How to complete this task.
Exactly retype the lines of the material from its first line to the line with "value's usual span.", including both.

The data.
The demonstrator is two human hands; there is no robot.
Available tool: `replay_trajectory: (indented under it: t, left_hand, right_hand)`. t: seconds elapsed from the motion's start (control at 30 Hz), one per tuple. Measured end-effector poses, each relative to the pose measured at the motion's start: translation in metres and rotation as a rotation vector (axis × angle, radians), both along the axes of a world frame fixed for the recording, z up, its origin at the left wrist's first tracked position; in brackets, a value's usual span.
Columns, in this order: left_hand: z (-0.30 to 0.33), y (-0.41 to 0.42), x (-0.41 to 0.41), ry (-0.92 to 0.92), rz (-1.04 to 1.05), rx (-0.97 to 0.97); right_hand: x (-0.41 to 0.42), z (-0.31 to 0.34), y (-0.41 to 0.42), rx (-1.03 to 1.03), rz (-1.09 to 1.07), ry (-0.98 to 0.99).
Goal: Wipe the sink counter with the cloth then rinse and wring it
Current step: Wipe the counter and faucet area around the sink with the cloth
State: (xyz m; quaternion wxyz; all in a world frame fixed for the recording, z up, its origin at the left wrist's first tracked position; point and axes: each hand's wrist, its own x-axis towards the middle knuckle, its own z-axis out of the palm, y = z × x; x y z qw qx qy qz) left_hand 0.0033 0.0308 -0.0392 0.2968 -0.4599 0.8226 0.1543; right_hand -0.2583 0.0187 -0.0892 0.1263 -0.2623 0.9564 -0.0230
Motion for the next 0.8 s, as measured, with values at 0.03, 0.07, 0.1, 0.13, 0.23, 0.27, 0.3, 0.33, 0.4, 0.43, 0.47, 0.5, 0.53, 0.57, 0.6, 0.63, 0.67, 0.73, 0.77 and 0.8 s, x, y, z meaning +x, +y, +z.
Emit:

Solved exercise.
The demonstrator is two human hands; there is no robot.
Available tool: `replay_trajectory: (indented under it: t, left_hand, right_hand)`. t: seconds elapsed from the motion's start (control at 30 Hz), one per tuple. Measured end-effector poses, each relative to the pose measured at the motion's start: translation in metres and rotation as a rotation vector (axis × angle, radians), both along the axes of a world frame fixed for the recording, z up, its origin at the left wrist's first tracked position; in brackets, a value's usual span.

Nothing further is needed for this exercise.